• ABOUT THIS EXERCISE:
Among the entries below, one stretch runs from the line that contains "Exercise. Indicate with one or more points the orange" through the line that contains "Exercise. Indicate with one or more points the dark". Repeat that stretch exactly, ends included, and only that.

• INFORMATION GIVEN:
*** Block opens ***

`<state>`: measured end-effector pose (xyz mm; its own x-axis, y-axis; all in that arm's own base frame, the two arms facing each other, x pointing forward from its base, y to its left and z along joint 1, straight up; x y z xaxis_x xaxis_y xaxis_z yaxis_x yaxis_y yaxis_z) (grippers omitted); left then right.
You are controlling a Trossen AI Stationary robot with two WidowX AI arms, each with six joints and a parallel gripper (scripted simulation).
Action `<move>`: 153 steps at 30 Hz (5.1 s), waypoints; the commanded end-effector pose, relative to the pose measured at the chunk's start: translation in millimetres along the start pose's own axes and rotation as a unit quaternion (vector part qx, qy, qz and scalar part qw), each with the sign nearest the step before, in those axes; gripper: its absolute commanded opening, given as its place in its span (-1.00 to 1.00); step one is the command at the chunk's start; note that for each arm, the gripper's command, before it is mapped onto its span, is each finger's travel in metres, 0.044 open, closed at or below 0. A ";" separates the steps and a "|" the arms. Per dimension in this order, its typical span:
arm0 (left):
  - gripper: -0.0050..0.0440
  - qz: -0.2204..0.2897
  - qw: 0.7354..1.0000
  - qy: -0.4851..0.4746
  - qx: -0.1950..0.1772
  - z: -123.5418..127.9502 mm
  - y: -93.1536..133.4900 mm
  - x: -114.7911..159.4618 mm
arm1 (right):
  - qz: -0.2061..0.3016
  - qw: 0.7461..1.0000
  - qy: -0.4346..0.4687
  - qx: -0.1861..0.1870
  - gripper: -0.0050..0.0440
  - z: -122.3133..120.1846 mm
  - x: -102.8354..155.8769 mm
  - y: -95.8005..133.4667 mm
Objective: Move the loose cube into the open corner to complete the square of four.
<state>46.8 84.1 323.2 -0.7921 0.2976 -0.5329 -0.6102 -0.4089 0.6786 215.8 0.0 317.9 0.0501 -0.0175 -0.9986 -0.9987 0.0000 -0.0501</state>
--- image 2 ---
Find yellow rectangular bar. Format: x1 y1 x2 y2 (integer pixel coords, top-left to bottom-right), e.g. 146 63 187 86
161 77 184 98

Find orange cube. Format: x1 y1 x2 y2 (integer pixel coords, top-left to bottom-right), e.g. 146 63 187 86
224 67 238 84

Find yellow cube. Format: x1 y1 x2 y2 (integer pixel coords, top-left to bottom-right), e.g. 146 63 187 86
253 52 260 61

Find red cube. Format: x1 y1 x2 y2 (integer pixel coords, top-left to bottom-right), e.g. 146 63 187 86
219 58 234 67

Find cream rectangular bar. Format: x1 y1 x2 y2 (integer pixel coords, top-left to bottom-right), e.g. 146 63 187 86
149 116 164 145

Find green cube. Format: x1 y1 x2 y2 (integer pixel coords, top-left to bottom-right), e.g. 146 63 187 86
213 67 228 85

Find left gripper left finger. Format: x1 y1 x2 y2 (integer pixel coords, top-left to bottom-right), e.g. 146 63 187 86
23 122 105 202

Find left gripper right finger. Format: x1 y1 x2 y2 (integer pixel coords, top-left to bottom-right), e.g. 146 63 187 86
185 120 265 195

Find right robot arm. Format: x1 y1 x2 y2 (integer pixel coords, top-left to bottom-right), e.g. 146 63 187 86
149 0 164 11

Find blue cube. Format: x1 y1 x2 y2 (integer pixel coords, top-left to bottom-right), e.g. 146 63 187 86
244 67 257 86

*** Block closes ***
*** Block opens ***

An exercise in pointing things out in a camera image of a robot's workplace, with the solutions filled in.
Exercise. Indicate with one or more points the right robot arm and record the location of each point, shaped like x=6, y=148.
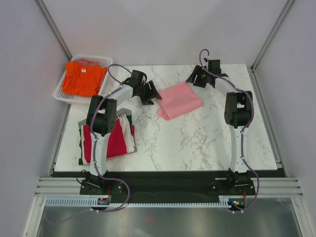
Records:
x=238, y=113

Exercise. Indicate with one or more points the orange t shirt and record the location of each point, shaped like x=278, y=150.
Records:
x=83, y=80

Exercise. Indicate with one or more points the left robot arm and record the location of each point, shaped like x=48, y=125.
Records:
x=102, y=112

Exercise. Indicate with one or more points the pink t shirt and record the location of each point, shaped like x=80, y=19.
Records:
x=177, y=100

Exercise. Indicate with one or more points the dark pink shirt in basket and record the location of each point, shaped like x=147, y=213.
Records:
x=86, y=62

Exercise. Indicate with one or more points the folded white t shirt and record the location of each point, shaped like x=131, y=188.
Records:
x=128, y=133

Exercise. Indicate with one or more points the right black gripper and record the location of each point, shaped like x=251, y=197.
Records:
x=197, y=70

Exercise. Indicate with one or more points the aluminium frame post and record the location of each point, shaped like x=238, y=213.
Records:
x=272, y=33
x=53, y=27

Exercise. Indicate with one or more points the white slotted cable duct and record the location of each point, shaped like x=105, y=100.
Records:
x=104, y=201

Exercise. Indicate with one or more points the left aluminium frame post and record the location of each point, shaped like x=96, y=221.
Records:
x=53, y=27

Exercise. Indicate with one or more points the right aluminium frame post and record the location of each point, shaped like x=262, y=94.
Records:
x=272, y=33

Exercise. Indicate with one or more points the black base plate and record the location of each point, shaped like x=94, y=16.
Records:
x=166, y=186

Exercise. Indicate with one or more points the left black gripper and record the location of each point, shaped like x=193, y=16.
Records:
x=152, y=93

*** Block closes ***

• REPLY:
Exercise. Indicate with one or more points the orange t shirt and record the location of each point, shaped like x=278, y=150.
Records:
x=83, y=80

Exercise. Indicate with one or more points the left robot arm and record the location of each point, shaped like x=48, y=125.
Records:
x=102, y=112

Exercise. Indicate with one or more points the pink t shirt and record the location of each point, shaped like x=80, y=19.
Records:
x=177, y=100

Exercise. Indicate with one or more points the dark pink shirt in basket and record the location of each point, shaped like x=147, y=213.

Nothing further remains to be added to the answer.